• The proposed first human settlement on Mars could look like this. (Mars One)
Two Perth men are hoping to be selected to take part in a proposed one-way trip to Mars in 2024.
By
Ryan Emery

22 Nov 2014 - 1:23 PM  UPDATED 22 Nov 2014 - 8:04 PM

Two Perth men are preparing for an interview in December that could put them one step closer to leaving our world behind forever.

One’s a physicist with a military background, the other a male model with a green thumb, and both want to spend the rest of their lives on Mars.

Josh Richards, the physicist, and Korum Ellis, a model and actor, are among 663 candidates the Mars One organisation was considering sending to the red planet.

Mars One, a Netherlands-based not-for-profit organisation, planned to establish a permanent human colony on Mars from 2025.

Josh Richards said he had dreamt of going to space since he was seven years old.

"I have huge numbers of people come up and ask me all sorts of extraordinary questions and inevitably they just look at me, shake their head and go: 'you must be mad',” he said.

"Maybe I am.

“But I've certainly spent a lot of time thinking about it and definitely support what Mars One is trying to achieve."

The 29-year-old was now in the final stages of selection for a one-way trip to Mars in 2024 to establish a human colony in 2025.

In December, he'll be interviewed by the Dutch organisation to determine if he will become one of just 24 candidates who will be trained to be a Martian.

But only four will be selected.

"I see it as a huge opportunity,” Mr Richards said.

"I don't see it the same way that many other people do of leaving Earth behind, I see it as a chance for us to literally live amongst the stars.

TV personalities

Mars One hoped to raise six billion dollar to fund the one-way mission by selling TV rights to a reality show about the endeavour.

Second candidate, actor Korum Ellis, might seem a perfect fit for the role but he was hoping his passion for micro-horticulture would be what got him over the line.


He's developed a system of interconnected plant beds that recycled their water and nutrients, which potentially could be adapted for use on Mars.

"I don't approach this with a sacrificial mindset,” he said. “I don't think that these people that are going to set out on this endeavour are going to die prematurely."

“There are a lot of fantastic and amazing risks to overcome, but we're at such a great point technologically where we can predict almost everything that's going to be a potential problem and we can engineer strategies that will overcome that."

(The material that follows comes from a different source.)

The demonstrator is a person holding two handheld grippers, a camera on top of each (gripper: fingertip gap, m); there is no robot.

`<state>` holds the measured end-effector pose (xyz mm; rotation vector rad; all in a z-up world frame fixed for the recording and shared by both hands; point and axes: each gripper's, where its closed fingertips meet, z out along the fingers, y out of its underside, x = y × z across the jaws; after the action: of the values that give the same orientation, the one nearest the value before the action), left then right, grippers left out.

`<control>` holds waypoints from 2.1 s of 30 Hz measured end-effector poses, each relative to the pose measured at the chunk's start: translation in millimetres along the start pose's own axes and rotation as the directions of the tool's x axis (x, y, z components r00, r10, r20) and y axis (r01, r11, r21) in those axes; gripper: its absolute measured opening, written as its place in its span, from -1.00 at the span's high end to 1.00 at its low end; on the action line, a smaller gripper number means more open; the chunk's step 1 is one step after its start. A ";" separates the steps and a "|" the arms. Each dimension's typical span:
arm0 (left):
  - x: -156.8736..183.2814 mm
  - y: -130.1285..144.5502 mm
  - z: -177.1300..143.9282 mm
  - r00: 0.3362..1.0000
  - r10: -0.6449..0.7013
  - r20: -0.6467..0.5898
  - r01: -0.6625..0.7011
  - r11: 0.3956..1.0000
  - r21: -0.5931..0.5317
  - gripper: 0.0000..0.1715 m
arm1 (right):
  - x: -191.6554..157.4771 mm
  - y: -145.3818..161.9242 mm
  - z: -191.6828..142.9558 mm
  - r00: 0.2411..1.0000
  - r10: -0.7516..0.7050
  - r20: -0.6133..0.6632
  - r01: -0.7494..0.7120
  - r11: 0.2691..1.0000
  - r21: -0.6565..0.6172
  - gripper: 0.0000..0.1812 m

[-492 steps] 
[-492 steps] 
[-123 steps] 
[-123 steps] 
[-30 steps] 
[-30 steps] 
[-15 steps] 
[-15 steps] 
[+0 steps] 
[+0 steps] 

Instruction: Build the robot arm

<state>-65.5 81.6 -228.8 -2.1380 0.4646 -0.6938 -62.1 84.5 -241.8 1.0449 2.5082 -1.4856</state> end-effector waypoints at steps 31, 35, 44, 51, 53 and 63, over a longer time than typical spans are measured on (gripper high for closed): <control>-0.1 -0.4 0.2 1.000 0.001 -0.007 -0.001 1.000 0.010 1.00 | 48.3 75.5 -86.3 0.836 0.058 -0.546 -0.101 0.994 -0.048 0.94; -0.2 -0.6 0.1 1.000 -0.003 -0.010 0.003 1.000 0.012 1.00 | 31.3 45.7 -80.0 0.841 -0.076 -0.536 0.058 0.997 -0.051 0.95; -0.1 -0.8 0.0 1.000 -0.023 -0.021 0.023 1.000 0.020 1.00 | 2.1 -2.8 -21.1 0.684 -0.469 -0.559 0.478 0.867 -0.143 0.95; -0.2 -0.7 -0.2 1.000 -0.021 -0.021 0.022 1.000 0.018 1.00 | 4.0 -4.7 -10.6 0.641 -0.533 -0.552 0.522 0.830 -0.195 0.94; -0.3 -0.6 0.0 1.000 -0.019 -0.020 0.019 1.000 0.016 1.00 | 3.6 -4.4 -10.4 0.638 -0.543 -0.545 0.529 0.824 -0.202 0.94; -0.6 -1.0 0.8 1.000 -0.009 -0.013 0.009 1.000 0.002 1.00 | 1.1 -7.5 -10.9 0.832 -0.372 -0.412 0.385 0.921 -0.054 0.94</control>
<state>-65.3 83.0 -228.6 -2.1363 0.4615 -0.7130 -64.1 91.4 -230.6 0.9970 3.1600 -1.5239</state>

"I see it as a chance for us to literally live amongst the stars."

Josh Richards said he wanted to be part of something bigger.

"Willing to die is an interesting one in that it's not necessarily that I’m willing to die for it, it's more a case of whether I think this is more important than I am and my wellbeing and I do,” he said.

“I see it as an opportunity for us as a species to do something incredible.

“And I'm just one small member of that species.

“So the death aspect for me isn't necessarily a factor.

Risks

Virgin Galactic had shown how dangerous private space travel can be.

One of its test pilots, Mike Alsbury, died on October 31 when the SpaceShipTwo rocket plane he was testing with fellow pilot Peter Siebold crashed in California’s Mojave Desert.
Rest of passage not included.